La magicienne ne reconnaissait pas la louve, mais se dit que si Flint lui faisait confiance, c’était sûrement pour une bonne raison. Sa présence lui semblait être familière, même nostalgique. Elle avait la sensation de l’avoir déjà vue en compagnie d’une autre personne. Wyatt était le seul qui n’avait passé beaucoup de temps en compagnie des esprits élémentaires. Pour cette raison, il se sentait de trop dans cette conversation. Il trouvait quand même curieux de constater que ces créatures étaient en retard sur leur horaire. Quelques années s’étaient quand même écoulées depuis leur dernière rencontre.

— Oh ! Ça me revient ! s’exclama Cassandra qui observait la louve. Nous avons fait ta rencontre à Kritz et tu hantais les lieux… C’est Nash qui t’as sorti de ce trou souterrain, pas vrai ? Tu étais sa partenaire…

— Bingo ! sautilla la louve de joie. Enfin, je te retrouve, ma petite Cassie.

Cassandra se pencha et donna une caresse sur la tête de l’animal.
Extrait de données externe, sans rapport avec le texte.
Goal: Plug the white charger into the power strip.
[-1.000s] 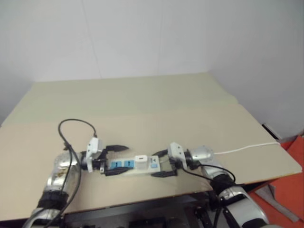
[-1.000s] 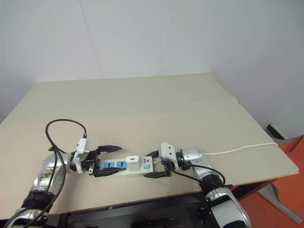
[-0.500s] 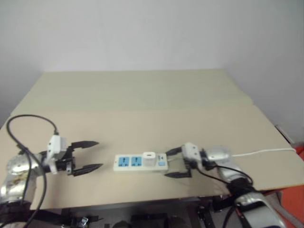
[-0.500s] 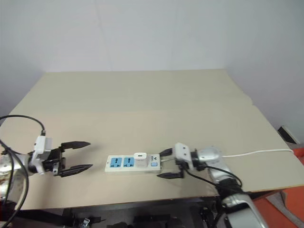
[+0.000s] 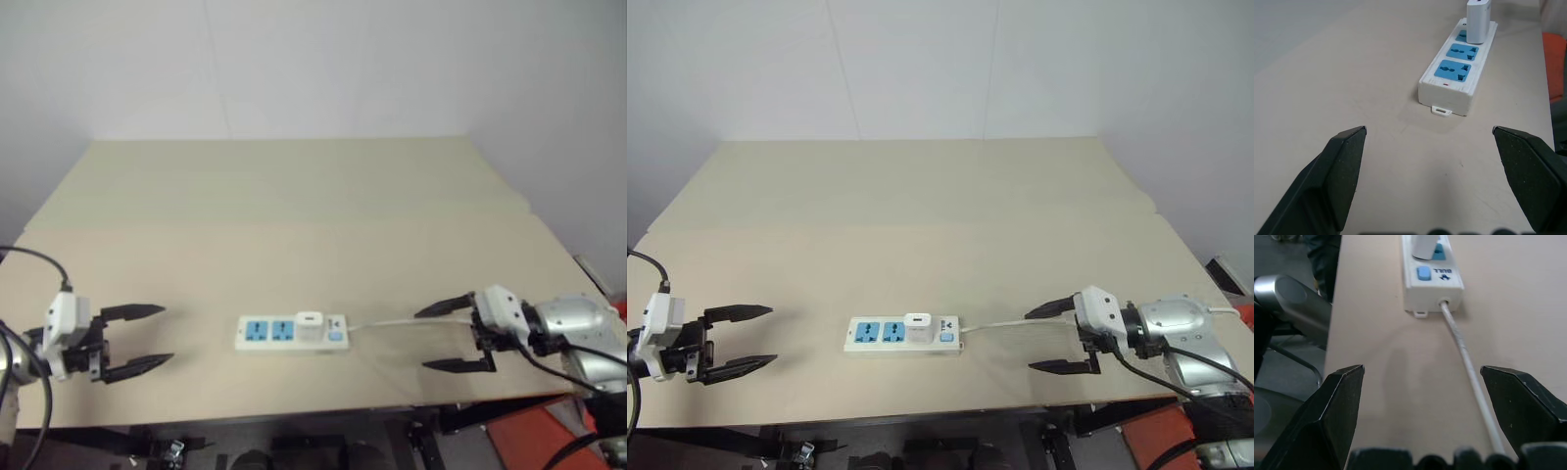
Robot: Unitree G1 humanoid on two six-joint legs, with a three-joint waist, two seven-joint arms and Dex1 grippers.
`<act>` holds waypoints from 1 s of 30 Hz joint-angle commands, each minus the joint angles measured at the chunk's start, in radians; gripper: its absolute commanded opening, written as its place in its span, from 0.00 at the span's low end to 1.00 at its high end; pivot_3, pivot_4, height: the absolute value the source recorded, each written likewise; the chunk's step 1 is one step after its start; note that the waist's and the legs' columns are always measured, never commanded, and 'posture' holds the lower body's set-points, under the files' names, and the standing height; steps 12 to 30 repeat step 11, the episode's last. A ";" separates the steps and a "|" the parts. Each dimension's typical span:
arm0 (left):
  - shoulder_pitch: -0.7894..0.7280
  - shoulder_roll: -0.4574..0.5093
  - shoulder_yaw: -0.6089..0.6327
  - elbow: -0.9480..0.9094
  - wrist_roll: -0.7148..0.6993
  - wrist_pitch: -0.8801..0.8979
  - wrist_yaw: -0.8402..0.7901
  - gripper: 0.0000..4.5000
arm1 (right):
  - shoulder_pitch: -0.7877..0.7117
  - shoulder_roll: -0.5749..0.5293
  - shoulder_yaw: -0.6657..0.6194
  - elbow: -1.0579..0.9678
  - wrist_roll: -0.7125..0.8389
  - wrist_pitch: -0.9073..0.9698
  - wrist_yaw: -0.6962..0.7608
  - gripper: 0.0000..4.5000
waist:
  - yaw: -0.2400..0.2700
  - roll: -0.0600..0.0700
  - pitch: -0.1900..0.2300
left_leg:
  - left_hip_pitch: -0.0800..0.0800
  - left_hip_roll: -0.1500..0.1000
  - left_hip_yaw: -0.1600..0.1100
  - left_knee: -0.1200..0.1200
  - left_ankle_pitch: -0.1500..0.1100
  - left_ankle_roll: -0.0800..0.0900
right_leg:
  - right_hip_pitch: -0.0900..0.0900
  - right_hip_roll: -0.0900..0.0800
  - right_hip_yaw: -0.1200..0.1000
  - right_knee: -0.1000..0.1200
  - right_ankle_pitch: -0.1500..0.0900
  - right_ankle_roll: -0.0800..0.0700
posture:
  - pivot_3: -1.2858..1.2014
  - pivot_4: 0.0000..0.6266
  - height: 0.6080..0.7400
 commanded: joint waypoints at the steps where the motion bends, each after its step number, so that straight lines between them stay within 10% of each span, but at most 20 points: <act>1: -0.013 0.003 0.006 -0.017 -0.010 0.008 0.009 1.00 | 0.023 -0.014 -0.027 -0.061 0.018 0.030 -0.019 0.99 | 0.001 0.000 0.000 | 0.000 0.000 0.000 0.000 0.000 0.000 | 0.000 0.000 0.000 0.000 0.000 0.000 | 0.52 0.24 1.00; 30: -0.051 0.014 -0.005 0.006 -0.010 0.029 -0.006 1.00 | 0.073 -0.017 -0.044 -0.134 0.017 0.069 -0.078 0.99 | 0.003 0.000 0.000 | 0.000 -0.001 0.000 0.000 0.000 0.000 | 0.000 0.000 0.000 0.001 0.000 0.000 | 0.52 0.24 1.00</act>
Alors que Dia lui lécha le menton, l’elfe lui demanda :

— Par contre, j’avais aussi une crécerelle, n’est-ce pas ? Je ne me souviens plus de son nom… Elle représentait l’élément du vent, d’après mes souvenirs.

— Windy, mentionna l’animal. Vous étiez très proches avant que les dieux ne nous séparent de vous. Elle est quelque part en ce monde et dort paisiblement, j’imagine. Elle ne devrait pas tarder à te retrouver.

— C’est bien ma Windy… Elle passait beaucoup d’heures à dormir sur mon épaule lorsque je me promenais en ville…

Elle eut un petit sourire nostalgique, alors qu’elle repensait au passé.

— Et Nox ? demanda Flint. Sais-tu s’il est parmi nous ?

Le vampire tourna sa tête en direction du capitaine. Voilà bien un nom qu’il n’avait pas entendu depuis longtemps. Comment avait-il pu oublier la panthère qui l’avait accompagné pendant une bonne partie de sa vie ? Il s’en voulait beaucoup, maintenant qu’il comprenait ce qui s’était passé.

— Il dort, tout comme les autres. Shayne le retrouvera bientôt, j’en suis certaine !

L’âme tourmentée du vampire fut aussitôt apaisée. Il sourit.